● What is expected
Pictures stay out; print the rest of the listing below exactly as it stands.

● Dataset records

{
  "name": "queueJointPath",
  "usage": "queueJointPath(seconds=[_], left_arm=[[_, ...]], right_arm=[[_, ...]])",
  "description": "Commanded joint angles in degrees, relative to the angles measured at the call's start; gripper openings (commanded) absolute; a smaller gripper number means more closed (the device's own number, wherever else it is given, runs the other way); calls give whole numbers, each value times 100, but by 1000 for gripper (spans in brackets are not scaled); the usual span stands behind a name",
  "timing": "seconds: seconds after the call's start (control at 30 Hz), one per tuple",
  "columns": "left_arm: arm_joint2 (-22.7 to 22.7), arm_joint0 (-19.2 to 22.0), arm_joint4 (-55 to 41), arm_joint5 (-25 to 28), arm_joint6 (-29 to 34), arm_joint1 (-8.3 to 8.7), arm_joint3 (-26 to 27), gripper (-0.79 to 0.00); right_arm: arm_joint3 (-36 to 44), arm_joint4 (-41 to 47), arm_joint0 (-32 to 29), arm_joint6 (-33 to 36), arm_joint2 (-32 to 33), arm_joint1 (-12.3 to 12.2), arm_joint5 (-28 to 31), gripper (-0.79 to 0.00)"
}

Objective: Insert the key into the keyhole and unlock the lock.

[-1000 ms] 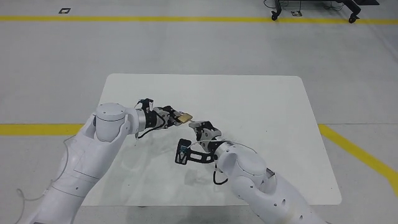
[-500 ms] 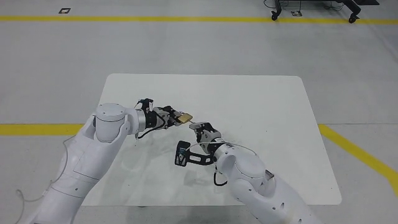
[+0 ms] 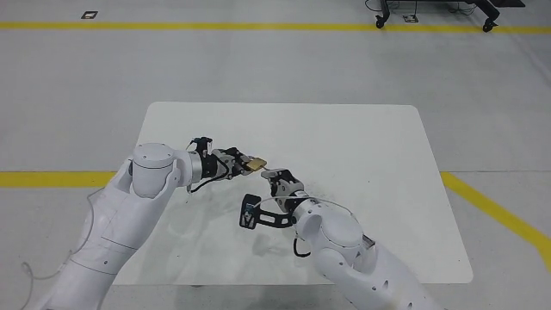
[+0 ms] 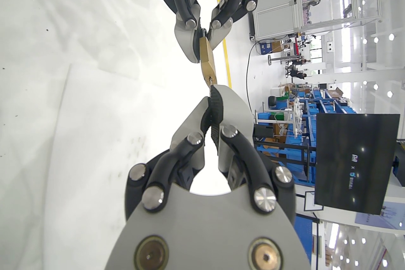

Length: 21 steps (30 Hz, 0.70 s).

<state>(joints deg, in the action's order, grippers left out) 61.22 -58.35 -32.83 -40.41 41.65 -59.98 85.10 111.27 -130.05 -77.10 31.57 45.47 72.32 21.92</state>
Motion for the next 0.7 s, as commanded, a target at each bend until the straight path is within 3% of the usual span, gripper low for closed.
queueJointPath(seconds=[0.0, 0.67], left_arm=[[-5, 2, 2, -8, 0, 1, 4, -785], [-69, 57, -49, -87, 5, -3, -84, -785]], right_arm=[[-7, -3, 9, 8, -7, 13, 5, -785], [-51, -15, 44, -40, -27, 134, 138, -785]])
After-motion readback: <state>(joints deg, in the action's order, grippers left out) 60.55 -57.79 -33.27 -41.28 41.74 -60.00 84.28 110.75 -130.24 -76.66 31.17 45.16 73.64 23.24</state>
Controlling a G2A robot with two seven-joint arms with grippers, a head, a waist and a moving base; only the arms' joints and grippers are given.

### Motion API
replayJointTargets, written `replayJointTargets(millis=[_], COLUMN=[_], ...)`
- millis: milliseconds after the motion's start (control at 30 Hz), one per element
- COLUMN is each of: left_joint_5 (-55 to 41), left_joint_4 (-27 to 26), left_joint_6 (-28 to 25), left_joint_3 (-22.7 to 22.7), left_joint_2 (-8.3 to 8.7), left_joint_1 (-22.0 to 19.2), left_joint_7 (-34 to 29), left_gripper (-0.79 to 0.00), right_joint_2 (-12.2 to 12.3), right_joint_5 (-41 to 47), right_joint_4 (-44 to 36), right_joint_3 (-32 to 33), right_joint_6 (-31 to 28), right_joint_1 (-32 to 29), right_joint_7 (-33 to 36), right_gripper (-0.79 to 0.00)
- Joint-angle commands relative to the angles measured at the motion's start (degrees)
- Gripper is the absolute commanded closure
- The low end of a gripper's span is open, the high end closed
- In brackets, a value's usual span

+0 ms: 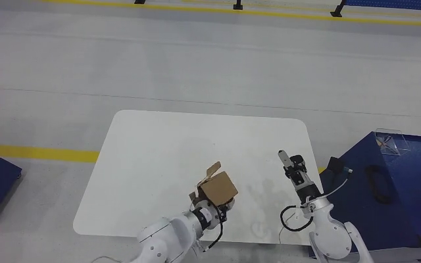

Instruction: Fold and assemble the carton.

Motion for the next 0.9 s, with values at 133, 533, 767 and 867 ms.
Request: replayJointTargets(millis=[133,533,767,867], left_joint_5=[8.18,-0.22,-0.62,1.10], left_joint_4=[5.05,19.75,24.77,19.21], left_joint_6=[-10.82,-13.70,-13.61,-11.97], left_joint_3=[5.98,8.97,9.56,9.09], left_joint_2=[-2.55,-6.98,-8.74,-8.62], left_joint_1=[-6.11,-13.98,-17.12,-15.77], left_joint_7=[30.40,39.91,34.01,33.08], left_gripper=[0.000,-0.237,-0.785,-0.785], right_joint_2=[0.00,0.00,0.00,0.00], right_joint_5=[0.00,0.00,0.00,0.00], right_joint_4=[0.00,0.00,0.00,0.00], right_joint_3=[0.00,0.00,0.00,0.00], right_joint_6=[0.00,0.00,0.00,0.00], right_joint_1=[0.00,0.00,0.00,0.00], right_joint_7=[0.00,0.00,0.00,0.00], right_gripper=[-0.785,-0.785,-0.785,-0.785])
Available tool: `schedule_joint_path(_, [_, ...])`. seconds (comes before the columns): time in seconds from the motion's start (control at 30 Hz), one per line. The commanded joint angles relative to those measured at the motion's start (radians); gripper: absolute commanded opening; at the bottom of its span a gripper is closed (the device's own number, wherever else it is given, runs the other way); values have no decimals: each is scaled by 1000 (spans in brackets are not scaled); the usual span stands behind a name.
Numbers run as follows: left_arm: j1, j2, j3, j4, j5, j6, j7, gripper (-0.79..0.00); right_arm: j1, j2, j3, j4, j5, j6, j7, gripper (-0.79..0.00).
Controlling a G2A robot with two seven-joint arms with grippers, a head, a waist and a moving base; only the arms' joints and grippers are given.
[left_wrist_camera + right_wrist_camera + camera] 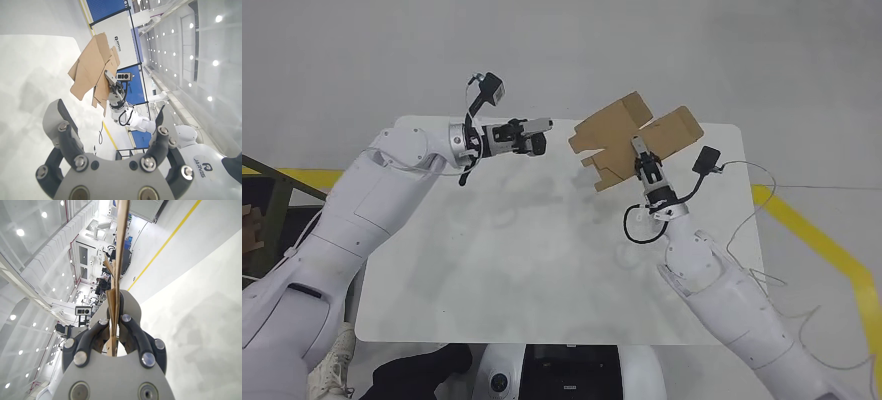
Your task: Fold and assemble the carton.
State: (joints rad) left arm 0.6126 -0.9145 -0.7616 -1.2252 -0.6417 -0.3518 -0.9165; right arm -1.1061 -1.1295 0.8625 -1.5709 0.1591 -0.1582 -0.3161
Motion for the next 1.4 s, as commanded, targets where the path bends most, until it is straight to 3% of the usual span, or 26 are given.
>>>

● Solution to the problem
{
  "name": "queueJointPath",
  "usage": "queueJointPath(seconds=[_], left_arm=[[_, ...]], right_arm=[[_, ...]])",
  "description": "Commanded joint angles in degrees, relative to the angles measured at the call's start; gripper openings (commanded) absolute; a smaller gripper number means more closed (the device's own number, wherever else it is given, runs the other way); calls give whole numbers, each value times 100, but by 1000 for gripper (spans in brackets are not scaled); the usual span stands behind a name",
  "timing": "seconds: seconds after the call's start (control at 30 Hz), one per tuple",
  "columns": "left_arm: arm_joint2 (-22.7 to 22.7), arm_joint0 (-19.2 to 22.0), arm_joint4 (-55 to 41), arm_joint5 (-25 to 28), arm_joint6 (-29 to 34), arm_joint1 (-8.3 to 8.7), arm_joint3 (-26 to 27), gripper (-0.79 to 0.00); right_arm: arm_joint3 (-36 to 44), arm_joint4 (-41 to 47), arm_joint0 (-32 to 29), arm_joint6 (-33 to 36), arm_joint2 (-32 to 33), arm_joint1 (-12.3 to 12.2), arm_joint5 (-28 to 31), gripper (-0.79 to 0.00)"
}

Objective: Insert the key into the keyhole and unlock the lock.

[-1000 ms] 
[-500 ms] 
[+0 ms] 
[+0 ms] 

Length: 21 steps (30 Hz, 0.70 s).

<state>(joints deg, in the action's order, grippers left out) 61.22 -58.35 -32.83 -40.41 41.65 -59.98 85.10 111.27 -130.05 -77.10 31.57 45.47 72.32 21.92</state>
Motion for the next 0.7 s, as commanded, a target at each bend until the straight path is within 3% of the usual span, gripper low for closed.
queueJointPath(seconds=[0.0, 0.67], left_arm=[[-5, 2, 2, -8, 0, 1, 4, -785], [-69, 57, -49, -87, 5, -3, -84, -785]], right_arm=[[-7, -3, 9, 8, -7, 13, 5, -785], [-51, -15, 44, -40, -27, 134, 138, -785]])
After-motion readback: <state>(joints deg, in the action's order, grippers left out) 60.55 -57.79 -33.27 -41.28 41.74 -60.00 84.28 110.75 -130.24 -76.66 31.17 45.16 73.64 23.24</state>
Controlling a G2A robot with two seven-joint arms with grippers, a head, a waist and a moving base; only the arms' joints and grippers are given.

### Motion API
replayJointTargets, written `replayJointTargets(millis=[_], COLUMN=[_], ...)`
- millis: milliseconds after the motion's start (control at 30 Hz), one per element
- COLUMN is each of: left_joint_5 (-55 to 41), left_joint_4 (-27 to 26), left_joint_6 (-28 to 25), left_joint_3 (-22.7 to 22.7), left_joint_2 (-8.3 to 8.7), left_joint_1 (-22.0 to 19.2), left_joint_7 (-34 to 29), left_gripper (-0.79 to 0.00), right_joint_2 (-12.2 to 12.3), right_joint_5 (-41 to 47), right_joint_4 (-44 to 36), right_joint_3 (-32 to 33), right_joint_6 (-31 to 28), right_joint_1 (-32 to 29), right_joint_7 (-33 to 36), right_gripper (-0.79 to 0.00)
- Joint-angle commands relative to the angles measured at the motion's start (degrees)
- Gripper is the absolute commanded closure
- The low end of a gripper's span is open, the high end closed
- In brackets, a value's usual span

+0 ms: 

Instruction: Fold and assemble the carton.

Motion for the next 0.9 s, with values at 133, 533, 767 and 867 ms.
Request: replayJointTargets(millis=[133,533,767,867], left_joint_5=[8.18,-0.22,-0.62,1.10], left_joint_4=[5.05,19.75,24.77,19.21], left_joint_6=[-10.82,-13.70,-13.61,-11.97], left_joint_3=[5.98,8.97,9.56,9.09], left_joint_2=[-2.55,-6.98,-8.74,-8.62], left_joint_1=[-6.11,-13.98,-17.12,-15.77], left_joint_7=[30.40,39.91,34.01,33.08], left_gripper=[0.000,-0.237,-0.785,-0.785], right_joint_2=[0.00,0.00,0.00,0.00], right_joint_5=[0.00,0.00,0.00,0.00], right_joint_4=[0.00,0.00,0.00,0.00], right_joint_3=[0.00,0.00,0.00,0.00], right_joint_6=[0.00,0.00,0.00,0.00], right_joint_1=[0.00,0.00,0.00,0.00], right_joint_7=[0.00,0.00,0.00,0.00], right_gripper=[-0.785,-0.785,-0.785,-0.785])
Available tool: `schedule_joint_path(_, [_, ...])`. seconds (comes before the columns): time in seconds from the motion's start (control at 30 Hz), one per line. The commanded joint angles relative to those measured at the motion's start (radians); gripper: absolute commanded opening; at the bottom of its span a gripper is closed (the device's own number, wherever else it is given, runs the other way); values have no decimals: each is scaled by 1000 (spans in brackets are not scaled); the usual span stands behind a name.
Numbers run as follows: left_arm: j1, j2, j3, j4, j5, j6, j7, gripper (-0.79..0.00); right_arm: j1, j2, j3, j4, j5, j6, j7, gripper (-0.79..0.00).
Controlling a G2A robot with two seven-joint arms with grippers, a head, a waist and a moving base; only the arms' joints and grippers are given.
[left_wrist_camera + right_wrist_camera + camera] 
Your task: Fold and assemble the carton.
State: (joints rad) left arm 0.6126 -0.9145 -0.7616 -1.2252 -0.6417 -0.3518 -0.9165; right arm -1.1061 -1.1295 0.8625 -1.5709 0.1591 -0.1582 -0.3161
Motion for the next 1.4 s, as commanded, targets where the path bends most, until it is straight to 3% of the usual span, or 26 are given.
>>>

With this, the exercise is done.